For more information,
see the GitHub FAQs in the Python's Developer Guide.
Created on 2011年10月20日 02:05 by ncoghlan, last changed 2022年04月11日 14:57 by admin.
| Messages (19) | |||
|---|---|---|---|
| msg145999 - (view) | Author: Alyssa Coghlan (ncoghlan) * (Python committer) | Date: 2011年10月20日 02:05 | |
I needed a depth-limited, filtered search of a directory tree recently and came up with the following wrapper around os.walk that brings in a few niceties like glob-style filtering, depth limiting and symlink traversal that is safe from infinite loops.
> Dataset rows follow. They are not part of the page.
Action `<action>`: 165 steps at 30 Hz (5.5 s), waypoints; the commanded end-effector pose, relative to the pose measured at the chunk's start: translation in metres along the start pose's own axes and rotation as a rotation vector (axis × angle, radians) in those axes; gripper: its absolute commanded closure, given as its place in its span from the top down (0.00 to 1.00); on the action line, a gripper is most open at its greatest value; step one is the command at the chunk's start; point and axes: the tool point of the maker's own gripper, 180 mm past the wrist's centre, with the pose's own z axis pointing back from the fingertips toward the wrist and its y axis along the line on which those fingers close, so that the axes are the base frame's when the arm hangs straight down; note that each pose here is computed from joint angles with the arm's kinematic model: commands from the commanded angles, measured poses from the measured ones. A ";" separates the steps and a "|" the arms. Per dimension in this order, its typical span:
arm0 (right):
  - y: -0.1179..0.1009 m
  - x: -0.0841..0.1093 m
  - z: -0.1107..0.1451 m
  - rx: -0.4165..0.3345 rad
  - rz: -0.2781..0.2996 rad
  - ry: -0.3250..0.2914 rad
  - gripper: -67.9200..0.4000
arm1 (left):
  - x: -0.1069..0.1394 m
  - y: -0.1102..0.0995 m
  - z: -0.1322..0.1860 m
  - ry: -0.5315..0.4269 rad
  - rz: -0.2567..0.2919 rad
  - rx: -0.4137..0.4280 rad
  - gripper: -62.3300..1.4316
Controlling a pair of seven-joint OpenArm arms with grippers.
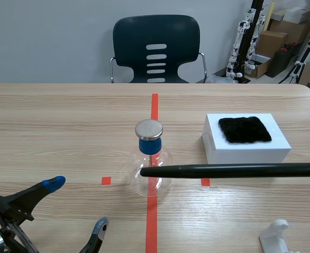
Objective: Do the electroscope experiment. move the rod toward and away from the electroscope
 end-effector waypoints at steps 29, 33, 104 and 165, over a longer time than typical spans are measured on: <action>-0.007 -0.002 0.000 -0.030 -0.004 0.024 0.02 | 0.007 0.001 -0.002 -0.033 0.000 0.003 1.00; -0.007 -0.002 0.000 -0.030 -0.004 0.024 0.02 | 0.007 0.001 -0.002 -0.033 0.000 0.003 1.00; -0.045 -0.021 -0.171 -0.243 0.436 -0.078 0.02 | 0.007 0.001 -0.002 -0.034 0.000 0.003 1.00; -0.096 -0.120 -0.106 -0.242 0.049 0.078 0.02 | 0.007 0.001 -0.002 -0.033 0.000 0.003 1.00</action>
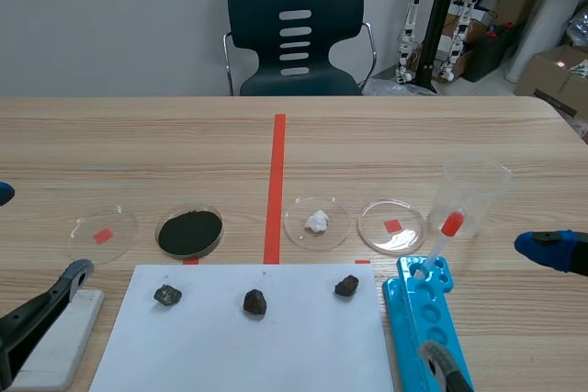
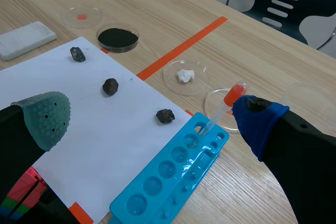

It also emits a named tuple rather than the bare tuple emitted by os.walk: http://code.activestate.com/recipes/577913-selective-directory-walking/ I think this would make a nice addition to 3.3 as shutil.filter_walk, but it need tests, documentation and reformatting as a patch before it can go anywhere. |
|||
| msg147093 - (view) | Author: Éric Araujo (eric.araujo) * (Python committer) | Date: 2011年11月05日 16:07 | |
During the discussion about adding a chowntree function to shutil (http://mail.python.org/pipermail/python-dev/2011-May/111661.html and ), Victor suggested this: > I don't like the idea of a recursive flag. I would prefer a "map-like" function to "apply" a > function on all files of a directory. Something like shutil.apply_recursive(shutil.chown)... > ... maybe with options to choose between deep-first search and breadth-first search, filter > (filenames, file size, files only, directories only, other attributes?), directory before > files (may be need for chmod(0o000)), etc. Such a function removes the need for copytee, rmtree, dosomethingelsetree, etc. When I first read this feature request I thought it was the same idea, but after reading it again I see that you propose a function that walks and returns, not a function that walks and applies a callback. Both use cases are important, so an apply_tree function could be implemented on top of your filter_walk (I’ll open another report if we reach agreement on the idea of these two functions working together). |
|||
| msg147094 - (view) | Author: Éric Araujo (eric.araujo) * (Python committer) | Date: 2011年11月05日 16:08 | |
s/and /and #13033/ |
|||
| msg147128 - (view) | Author: Alyssa Coghlan (ncoghlan) * (Python committer) | Date: 2011年11月06日 00:43 | |
I should probably update that posted recipe to my latest version (which adds "excluded_files" and "excluded_dirs" parameters).
However, since I've been dealing with remote filesystems where os.listdir() and os.stat() calls from the local machine aren't possible lately, I also think we may need to reconsider how this is structured and look at the idea of building a more effective pipeline model that permits more efficient modes of interaction.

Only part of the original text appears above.